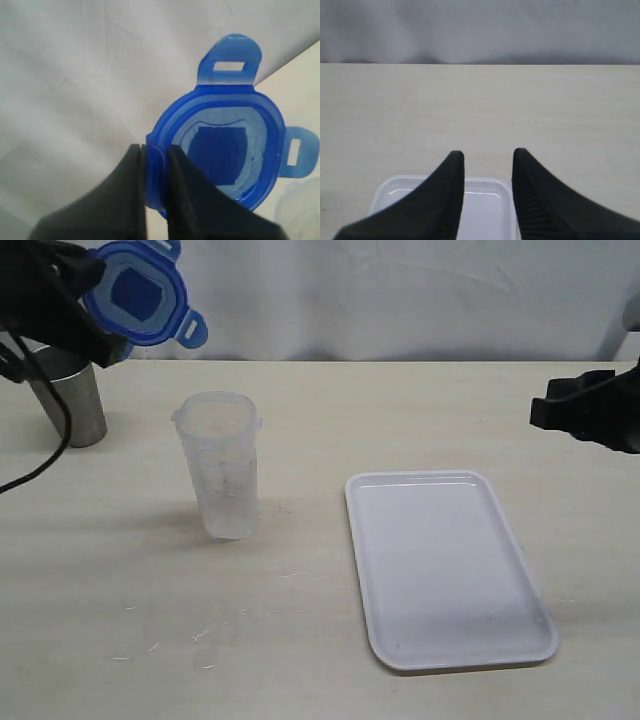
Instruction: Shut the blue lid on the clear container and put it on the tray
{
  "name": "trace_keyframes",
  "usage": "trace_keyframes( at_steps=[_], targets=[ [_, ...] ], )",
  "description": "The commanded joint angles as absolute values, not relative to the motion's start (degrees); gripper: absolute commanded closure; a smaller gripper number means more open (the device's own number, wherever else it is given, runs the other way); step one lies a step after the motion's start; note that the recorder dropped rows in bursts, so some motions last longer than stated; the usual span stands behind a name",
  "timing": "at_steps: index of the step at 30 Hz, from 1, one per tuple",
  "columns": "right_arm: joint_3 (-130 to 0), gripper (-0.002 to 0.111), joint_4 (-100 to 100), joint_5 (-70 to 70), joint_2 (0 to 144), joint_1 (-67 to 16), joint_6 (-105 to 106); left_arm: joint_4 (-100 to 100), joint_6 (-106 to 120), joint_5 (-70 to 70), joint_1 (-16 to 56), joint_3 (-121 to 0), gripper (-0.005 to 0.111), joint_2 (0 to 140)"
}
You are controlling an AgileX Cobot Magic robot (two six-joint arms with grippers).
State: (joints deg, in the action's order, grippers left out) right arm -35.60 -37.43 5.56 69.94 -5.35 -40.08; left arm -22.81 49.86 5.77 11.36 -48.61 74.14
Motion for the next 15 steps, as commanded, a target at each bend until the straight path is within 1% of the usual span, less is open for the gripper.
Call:
trace_keyframes(
  at_steps=[1,7,11,15],
  targets=[
    [-34.33,0.076,-41.97,12.57,69.93,-4.9,-39.86,-16.67,50.74,15.3,14.12,-48.75,0.107,79.46],
    [-34.33,0.076,-48.17,17.8,69.93,-4.9,-41.47,-9.23,50.74,27.77,14.27,-48.75,0.107,85.88],
    [-34.33,0.076,-55.25,24.48,69.93,-4.9,-43.95,-0.3,50.74,27.61,14.67,-48.75,0.107,89.81],
    [-34.33,0.076,-60.73,35.72,69.93,-4.9,-46.29,2.93,50.74,27.3,14.67,-48.75,0.107,91.47]
  ],
)
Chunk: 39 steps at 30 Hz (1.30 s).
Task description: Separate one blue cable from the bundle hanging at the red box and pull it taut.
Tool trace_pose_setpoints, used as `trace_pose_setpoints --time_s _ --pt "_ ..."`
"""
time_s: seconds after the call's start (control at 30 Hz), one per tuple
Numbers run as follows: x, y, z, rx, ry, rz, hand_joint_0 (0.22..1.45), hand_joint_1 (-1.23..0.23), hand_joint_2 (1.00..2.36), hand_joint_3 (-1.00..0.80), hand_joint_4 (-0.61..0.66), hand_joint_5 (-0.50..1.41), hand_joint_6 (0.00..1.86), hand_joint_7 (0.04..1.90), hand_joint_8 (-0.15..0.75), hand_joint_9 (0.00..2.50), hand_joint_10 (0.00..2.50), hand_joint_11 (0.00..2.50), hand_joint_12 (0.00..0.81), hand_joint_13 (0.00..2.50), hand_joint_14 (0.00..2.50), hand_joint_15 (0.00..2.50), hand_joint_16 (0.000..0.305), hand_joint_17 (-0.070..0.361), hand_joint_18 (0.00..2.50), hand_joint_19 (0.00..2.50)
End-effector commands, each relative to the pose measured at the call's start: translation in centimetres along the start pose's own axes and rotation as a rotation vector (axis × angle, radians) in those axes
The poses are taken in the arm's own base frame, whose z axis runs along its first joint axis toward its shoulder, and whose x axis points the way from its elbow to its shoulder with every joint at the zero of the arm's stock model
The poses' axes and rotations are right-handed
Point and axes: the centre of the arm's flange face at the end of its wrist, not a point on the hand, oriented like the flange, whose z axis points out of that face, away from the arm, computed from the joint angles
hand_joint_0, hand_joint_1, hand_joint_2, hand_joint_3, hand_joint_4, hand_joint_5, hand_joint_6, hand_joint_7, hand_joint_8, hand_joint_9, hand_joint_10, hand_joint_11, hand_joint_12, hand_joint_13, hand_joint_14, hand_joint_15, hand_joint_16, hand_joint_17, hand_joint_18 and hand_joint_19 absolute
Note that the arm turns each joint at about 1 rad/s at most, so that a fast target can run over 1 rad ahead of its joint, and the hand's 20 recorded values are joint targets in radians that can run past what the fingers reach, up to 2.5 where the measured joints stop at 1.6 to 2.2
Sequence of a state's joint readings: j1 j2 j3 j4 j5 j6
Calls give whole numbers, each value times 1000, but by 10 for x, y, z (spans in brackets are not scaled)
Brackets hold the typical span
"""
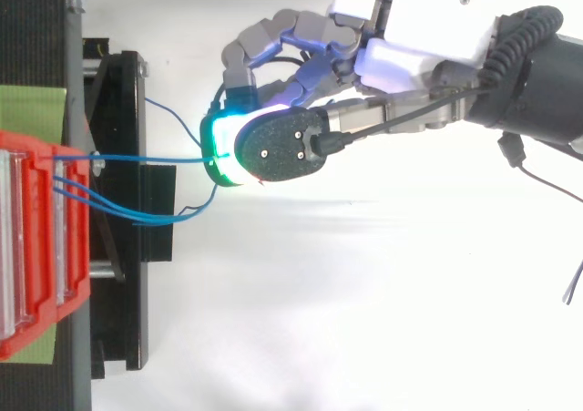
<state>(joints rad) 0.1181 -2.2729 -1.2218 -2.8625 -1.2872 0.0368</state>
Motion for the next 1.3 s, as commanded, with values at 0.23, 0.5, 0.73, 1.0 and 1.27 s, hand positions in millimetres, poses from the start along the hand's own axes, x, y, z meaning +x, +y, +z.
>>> trace_pose_setpoints --time_s 0.23,0.5,0.73,1.0,1.27 --pt "0 1 0 -2 0 1 811 -713 1021 -253 -266 -221 994 1430 199 1011 24 1137 294 643 18 470 40 91 503 669" --pt "0 -1 0 1 0 0 810 -711 1021 -249 -263 -222 996 1427 205 1019 23 1127 295 651 18 483 40 91 504 679" --pt "0 0 0 0 0 0 810 -710 1021 -248 -262 -222 997 1411 204 1020 23 1131 296 656 20 482 40 91 507 678" --pt "0 0 0 0 0 0 807 -710 1021 -247 -262 -222 999 1400 207 1012 23 1134 300 653 20 485 40 91 507 673" --pt "0 -1 0 1 -2 0 807 -712 1021 -249 -259 -221 998 1399 207 1004 22 1131 301 652 18 479 40 91 505 672"
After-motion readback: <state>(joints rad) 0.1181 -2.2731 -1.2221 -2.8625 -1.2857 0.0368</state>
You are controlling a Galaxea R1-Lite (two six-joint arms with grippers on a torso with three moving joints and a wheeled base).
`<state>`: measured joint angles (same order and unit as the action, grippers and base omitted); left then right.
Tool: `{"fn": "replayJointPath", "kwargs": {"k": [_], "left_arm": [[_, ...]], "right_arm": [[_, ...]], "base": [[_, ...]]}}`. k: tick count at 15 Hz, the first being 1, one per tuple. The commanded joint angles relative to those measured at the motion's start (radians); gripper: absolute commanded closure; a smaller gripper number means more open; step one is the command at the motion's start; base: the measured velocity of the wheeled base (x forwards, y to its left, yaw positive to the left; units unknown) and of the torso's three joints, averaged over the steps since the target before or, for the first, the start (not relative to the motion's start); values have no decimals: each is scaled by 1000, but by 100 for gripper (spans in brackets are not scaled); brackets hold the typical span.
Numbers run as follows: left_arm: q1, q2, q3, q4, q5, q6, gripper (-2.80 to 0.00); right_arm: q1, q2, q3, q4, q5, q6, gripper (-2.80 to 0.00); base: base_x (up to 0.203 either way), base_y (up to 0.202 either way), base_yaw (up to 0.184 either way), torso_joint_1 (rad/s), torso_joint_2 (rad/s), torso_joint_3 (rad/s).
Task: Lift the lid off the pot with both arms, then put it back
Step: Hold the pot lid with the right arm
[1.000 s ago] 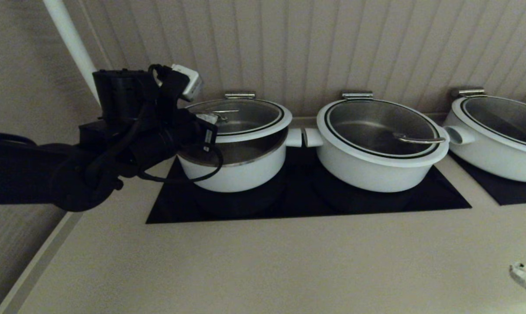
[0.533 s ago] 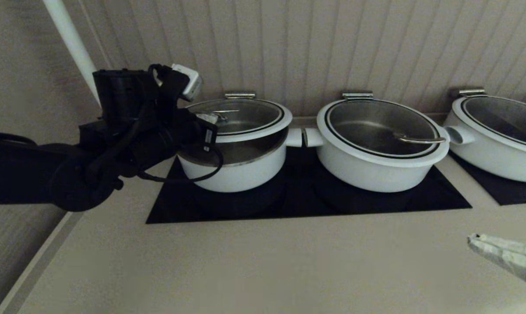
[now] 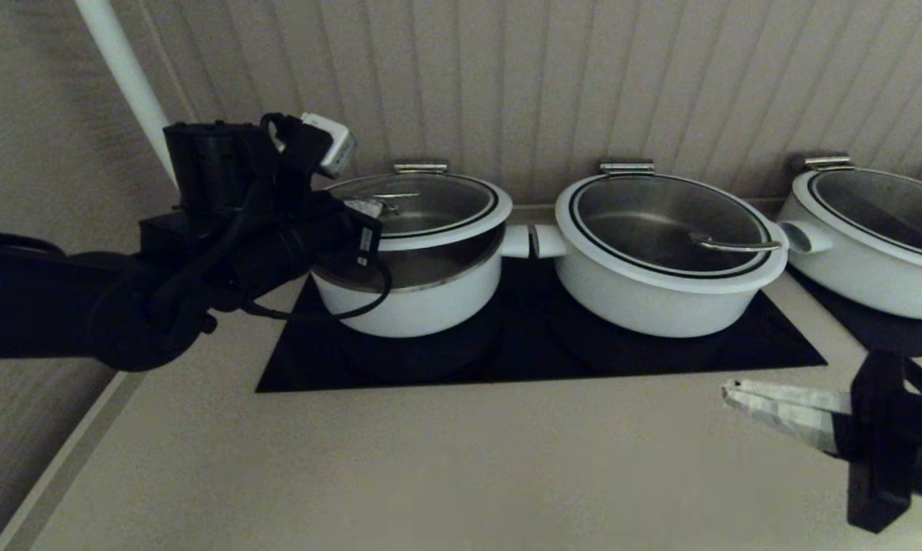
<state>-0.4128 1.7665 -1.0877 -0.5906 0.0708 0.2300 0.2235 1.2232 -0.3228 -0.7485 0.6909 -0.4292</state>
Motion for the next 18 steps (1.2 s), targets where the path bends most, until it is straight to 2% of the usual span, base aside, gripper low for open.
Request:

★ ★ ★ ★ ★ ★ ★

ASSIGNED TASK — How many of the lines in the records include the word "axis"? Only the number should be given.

ANSWER AREA — 3